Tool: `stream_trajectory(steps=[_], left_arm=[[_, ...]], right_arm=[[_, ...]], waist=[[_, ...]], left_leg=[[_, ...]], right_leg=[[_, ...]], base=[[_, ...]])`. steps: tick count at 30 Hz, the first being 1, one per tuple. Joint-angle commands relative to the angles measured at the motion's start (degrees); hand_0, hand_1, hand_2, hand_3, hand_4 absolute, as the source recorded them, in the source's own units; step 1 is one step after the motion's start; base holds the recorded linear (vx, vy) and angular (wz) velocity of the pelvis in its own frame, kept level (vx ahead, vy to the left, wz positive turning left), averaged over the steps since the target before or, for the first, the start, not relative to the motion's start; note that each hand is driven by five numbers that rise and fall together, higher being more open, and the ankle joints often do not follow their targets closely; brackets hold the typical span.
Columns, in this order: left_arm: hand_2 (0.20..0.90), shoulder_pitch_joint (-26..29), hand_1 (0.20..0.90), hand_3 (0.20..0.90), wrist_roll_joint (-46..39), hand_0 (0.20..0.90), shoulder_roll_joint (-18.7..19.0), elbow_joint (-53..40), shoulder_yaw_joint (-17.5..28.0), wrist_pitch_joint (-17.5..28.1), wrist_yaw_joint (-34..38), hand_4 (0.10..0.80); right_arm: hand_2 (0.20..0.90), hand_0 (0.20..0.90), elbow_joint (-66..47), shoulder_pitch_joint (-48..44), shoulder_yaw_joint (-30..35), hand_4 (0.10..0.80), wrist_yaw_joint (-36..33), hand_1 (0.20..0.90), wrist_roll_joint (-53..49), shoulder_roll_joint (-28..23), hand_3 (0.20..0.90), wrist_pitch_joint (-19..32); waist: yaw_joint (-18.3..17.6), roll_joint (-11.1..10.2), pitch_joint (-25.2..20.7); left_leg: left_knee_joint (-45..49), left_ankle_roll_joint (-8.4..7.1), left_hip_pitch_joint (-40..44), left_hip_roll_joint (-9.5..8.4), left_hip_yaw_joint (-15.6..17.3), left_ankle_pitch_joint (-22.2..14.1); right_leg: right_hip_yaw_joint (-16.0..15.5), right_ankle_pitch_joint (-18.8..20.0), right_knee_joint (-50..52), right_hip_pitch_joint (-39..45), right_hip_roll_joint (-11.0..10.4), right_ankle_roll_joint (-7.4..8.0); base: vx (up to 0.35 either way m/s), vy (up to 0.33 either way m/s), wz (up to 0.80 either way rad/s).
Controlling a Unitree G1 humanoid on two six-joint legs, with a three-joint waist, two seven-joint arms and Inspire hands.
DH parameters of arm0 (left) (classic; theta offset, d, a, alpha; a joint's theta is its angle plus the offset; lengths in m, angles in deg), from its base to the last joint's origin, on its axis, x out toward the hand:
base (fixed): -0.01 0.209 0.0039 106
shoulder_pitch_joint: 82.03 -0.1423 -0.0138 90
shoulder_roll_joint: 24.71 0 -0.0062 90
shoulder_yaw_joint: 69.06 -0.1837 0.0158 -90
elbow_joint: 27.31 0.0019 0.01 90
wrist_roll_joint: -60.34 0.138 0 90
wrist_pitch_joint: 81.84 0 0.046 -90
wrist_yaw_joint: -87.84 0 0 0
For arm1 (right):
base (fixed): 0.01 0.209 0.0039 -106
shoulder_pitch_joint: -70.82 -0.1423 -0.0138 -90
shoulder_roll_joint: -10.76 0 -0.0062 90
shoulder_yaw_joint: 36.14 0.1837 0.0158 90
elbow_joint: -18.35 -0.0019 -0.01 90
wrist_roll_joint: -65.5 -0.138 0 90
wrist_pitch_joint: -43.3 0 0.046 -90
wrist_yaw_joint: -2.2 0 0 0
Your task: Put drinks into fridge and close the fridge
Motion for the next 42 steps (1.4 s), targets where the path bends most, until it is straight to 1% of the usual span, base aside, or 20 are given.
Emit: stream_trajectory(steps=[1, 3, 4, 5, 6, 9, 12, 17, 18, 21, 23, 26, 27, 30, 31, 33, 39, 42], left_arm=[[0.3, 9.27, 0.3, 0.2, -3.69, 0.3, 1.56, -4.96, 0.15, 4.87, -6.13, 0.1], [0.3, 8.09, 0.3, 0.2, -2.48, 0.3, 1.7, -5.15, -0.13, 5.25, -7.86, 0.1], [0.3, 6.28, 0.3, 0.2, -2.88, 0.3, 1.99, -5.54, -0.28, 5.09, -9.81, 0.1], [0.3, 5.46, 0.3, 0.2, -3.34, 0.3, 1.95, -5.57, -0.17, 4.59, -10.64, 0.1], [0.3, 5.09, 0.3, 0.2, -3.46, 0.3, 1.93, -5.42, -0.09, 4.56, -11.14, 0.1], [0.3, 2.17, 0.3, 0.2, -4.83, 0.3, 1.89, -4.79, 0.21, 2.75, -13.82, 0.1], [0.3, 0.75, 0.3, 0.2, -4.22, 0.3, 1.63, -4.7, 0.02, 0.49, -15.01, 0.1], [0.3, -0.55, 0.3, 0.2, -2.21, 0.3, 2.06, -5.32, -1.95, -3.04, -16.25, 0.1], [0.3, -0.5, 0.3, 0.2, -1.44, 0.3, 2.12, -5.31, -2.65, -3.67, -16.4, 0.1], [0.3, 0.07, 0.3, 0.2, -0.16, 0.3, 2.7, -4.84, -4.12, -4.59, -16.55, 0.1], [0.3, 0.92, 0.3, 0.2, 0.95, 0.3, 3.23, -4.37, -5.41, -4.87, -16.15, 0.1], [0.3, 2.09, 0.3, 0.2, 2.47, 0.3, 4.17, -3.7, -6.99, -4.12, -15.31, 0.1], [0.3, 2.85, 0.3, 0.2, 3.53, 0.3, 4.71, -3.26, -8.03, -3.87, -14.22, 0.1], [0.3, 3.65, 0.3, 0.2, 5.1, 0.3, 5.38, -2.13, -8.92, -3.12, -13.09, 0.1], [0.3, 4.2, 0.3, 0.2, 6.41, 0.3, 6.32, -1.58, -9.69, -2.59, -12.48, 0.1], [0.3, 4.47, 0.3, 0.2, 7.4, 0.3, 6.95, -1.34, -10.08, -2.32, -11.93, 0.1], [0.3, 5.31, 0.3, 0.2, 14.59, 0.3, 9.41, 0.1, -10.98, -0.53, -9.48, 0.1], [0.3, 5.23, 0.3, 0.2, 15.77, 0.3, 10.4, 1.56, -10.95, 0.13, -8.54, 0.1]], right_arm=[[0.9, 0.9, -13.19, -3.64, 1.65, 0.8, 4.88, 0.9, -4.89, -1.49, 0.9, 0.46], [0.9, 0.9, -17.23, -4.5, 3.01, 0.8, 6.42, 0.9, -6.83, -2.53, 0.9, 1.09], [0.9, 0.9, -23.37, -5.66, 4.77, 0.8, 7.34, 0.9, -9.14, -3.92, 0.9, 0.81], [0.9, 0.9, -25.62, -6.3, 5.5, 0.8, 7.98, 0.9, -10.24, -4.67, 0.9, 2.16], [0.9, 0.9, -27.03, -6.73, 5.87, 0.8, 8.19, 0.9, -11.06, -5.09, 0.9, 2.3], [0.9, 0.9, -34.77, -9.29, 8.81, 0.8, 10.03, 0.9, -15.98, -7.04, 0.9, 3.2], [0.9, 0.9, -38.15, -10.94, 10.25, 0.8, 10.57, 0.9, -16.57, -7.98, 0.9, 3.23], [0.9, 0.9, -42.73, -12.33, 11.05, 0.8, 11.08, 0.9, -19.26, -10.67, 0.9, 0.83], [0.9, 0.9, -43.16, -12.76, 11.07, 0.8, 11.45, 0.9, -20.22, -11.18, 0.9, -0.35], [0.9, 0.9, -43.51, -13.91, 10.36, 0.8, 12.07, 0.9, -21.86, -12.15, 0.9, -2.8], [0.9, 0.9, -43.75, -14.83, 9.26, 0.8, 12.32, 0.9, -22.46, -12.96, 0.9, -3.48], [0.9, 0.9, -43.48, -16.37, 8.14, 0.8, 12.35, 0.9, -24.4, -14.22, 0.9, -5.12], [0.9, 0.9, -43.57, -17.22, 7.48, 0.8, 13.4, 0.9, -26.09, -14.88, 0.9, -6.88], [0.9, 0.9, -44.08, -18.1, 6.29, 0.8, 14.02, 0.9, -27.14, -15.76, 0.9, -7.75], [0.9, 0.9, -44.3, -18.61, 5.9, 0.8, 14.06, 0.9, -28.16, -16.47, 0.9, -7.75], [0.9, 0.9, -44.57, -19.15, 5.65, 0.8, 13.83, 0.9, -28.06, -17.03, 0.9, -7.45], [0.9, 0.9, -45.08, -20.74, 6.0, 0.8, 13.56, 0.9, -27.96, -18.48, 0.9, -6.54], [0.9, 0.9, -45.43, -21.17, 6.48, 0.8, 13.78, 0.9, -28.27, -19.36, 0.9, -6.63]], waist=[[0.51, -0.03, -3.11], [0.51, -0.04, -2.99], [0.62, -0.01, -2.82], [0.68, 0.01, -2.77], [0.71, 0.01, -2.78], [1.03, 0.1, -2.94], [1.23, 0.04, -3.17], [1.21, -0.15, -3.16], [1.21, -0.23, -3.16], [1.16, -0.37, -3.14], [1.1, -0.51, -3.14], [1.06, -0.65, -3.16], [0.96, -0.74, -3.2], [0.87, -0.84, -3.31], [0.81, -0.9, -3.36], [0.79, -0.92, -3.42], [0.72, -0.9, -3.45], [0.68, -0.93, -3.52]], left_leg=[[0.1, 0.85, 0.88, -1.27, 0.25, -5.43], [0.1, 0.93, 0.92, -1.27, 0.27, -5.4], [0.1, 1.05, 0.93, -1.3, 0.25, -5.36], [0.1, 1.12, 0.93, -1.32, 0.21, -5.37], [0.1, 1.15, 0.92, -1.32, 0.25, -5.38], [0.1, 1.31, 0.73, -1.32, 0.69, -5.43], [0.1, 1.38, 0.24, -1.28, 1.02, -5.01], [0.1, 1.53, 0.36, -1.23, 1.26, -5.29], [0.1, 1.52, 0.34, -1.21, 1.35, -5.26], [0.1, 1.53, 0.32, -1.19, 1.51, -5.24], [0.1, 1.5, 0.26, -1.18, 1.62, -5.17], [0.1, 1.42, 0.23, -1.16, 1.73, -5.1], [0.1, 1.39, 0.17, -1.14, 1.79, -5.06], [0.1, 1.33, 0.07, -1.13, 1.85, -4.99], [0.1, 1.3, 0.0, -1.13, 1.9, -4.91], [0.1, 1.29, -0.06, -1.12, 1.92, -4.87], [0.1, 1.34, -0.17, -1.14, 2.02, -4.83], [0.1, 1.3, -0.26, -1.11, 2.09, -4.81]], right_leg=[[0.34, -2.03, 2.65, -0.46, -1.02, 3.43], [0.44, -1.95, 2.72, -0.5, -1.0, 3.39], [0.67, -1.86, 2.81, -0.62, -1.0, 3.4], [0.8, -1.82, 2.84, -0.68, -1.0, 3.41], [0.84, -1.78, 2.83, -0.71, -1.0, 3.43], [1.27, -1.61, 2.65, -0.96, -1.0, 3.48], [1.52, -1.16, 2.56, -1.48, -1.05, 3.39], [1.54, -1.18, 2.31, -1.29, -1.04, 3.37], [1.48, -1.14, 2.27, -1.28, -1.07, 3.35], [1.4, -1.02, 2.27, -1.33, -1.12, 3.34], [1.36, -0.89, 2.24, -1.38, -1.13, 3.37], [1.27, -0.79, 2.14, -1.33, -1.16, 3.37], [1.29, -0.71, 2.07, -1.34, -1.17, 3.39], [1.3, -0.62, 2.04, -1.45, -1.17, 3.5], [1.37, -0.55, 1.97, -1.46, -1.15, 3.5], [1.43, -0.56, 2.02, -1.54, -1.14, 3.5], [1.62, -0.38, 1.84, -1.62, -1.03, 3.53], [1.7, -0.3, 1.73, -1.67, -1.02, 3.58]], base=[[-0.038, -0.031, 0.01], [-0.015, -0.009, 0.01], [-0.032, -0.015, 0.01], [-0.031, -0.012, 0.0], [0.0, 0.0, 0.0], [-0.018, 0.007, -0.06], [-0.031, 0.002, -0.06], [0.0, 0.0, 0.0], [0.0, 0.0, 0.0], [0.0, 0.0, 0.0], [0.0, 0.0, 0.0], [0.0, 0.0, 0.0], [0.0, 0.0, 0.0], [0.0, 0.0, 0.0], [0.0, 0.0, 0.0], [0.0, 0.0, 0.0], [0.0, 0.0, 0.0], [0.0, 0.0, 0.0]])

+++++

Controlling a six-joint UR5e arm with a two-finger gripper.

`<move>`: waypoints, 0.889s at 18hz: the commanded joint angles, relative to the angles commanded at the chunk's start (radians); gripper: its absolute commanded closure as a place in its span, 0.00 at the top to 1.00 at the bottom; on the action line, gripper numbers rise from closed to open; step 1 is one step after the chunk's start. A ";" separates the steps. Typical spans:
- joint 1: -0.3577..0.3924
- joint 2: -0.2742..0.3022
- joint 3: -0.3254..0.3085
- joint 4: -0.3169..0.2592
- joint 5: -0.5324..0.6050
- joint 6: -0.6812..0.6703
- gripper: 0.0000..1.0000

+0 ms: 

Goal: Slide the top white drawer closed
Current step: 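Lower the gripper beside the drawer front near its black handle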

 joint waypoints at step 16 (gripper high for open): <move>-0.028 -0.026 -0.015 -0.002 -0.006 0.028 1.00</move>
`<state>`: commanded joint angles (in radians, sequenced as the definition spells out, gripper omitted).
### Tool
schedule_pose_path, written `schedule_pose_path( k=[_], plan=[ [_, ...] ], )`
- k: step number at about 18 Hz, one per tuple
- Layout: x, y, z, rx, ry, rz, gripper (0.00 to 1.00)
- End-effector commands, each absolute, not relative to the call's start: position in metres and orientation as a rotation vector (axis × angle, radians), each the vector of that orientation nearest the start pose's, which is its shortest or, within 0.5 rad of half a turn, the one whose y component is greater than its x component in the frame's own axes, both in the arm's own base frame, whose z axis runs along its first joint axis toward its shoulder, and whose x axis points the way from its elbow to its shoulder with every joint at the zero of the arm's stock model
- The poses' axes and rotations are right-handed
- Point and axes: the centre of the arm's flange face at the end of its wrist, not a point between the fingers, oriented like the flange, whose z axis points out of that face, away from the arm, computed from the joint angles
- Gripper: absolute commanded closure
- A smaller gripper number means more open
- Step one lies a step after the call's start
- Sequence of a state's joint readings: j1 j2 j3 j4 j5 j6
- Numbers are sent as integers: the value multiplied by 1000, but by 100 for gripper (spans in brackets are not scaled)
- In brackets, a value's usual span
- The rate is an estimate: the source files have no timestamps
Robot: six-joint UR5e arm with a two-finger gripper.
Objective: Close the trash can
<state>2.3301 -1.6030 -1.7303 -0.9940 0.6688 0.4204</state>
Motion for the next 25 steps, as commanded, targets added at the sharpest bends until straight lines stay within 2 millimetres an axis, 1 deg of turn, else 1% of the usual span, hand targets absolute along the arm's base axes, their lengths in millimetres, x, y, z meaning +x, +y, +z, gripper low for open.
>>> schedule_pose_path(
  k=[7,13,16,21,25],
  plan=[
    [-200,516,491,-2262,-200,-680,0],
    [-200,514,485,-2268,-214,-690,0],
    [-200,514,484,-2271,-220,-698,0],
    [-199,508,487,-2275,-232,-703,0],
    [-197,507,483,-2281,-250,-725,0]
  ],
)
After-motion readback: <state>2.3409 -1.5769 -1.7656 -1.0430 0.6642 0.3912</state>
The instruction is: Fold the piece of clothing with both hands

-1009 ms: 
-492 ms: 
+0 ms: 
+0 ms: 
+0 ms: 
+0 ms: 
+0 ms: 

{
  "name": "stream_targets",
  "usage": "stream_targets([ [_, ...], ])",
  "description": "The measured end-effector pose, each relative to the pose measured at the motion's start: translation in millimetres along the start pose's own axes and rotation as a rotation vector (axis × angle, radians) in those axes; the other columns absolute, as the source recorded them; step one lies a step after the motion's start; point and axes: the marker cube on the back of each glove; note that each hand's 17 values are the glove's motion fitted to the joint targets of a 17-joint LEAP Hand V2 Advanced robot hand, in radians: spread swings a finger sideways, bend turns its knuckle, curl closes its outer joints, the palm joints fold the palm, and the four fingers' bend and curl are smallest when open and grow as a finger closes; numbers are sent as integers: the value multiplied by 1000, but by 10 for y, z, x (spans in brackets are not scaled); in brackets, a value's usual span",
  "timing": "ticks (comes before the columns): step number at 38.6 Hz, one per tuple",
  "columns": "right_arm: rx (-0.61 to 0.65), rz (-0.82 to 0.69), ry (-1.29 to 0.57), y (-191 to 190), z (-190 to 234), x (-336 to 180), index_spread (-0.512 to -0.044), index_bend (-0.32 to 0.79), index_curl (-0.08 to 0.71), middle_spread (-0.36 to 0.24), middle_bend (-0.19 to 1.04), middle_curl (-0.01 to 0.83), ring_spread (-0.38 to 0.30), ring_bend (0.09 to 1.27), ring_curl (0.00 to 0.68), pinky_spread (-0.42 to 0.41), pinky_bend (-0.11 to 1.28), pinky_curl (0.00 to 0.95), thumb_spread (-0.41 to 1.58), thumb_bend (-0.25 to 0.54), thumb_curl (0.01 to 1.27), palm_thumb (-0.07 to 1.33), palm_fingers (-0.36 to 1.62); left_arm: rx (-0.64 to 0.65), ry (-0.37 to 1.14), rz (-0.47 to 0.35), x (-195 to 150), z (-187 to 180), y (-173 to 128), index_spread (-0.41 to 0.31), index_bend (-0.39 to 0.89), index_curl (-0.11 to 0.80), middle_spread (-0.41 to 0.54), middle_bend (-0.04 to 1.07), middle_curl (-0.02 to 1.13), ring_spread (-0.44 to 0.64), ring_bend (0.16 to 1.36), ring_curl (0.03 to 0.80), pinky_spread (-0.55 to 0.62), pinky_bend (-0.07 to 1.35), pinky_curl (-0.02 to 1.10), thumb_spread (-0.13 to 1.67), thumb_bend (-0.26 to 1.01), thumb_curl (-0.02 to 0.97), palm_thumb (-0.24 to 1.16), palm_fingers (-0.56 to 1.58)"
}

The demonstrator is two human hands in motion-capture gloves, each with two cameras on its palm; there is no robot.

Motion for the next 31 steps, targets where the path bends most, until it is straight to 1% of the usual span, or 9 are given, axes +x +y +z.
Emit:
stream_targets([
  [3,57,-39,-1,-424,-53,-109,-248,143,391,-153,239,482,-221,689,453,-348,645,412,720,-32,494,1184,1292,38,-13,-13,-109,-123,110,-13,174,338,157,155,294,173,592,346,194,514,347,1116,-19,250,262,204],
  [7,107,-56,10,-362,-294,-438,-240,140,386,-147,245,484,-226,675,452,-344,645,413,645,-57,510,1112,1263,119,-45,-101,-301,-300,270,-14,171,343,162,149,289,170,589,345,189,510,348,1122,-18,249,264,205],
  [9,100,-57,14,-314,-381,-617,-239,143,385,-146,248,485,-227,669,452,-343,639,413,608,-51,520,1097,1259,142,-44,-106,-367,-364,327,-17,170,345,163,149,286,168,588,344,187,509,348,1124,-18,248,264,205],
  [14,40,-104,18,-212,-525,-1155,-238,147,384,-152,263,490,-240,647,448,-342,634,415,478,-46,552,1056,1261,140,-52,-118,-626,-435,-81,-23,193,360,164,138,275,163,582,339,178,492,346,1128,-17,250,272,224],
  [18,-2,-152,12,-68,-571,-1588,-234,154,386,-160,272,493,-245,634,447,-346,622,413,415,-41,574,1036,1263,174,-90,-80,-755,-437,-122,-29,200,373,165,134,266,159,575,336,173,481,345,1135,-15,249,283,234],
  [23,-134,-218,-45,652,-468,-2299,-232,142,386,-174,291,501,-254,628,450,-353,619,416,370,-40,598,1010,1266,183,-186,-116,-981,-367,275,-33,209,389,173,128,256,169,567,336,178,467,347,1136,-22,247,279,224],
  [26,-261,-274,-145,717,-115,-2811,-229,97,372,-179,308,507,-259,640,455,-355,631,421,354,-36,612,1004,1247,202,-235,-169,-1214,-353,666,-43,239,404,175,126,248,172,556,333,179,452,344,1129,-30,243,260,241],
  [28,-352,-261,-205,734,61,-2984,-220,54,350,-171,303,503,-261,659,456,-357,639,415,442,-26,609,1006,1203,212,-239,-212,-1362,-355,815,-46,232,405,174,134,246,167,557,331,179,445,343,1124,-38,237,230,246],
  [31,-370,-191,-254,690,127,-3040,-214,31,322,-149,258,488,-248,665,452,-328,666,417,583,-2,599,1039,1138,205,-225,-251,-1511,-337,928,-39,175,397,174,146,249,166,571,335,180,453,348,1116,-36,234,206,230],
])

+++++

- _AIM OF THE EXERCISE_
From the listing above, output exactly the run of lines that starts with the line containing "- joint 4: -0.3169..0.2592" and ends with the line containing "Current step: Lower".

- _SOLUTION TO THIS TASK_
- joint 4: -0.3169..0.2592
- joint 5: -0.5324..0.6050
- joint 6: -0.6812..0.6703
- gripper: 0.0000..1.0000

+0 ms: 

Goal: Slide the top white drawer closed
Current step: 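Lower the gripper beside the drawer front near its black handle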

For this exercise, nothing more is required.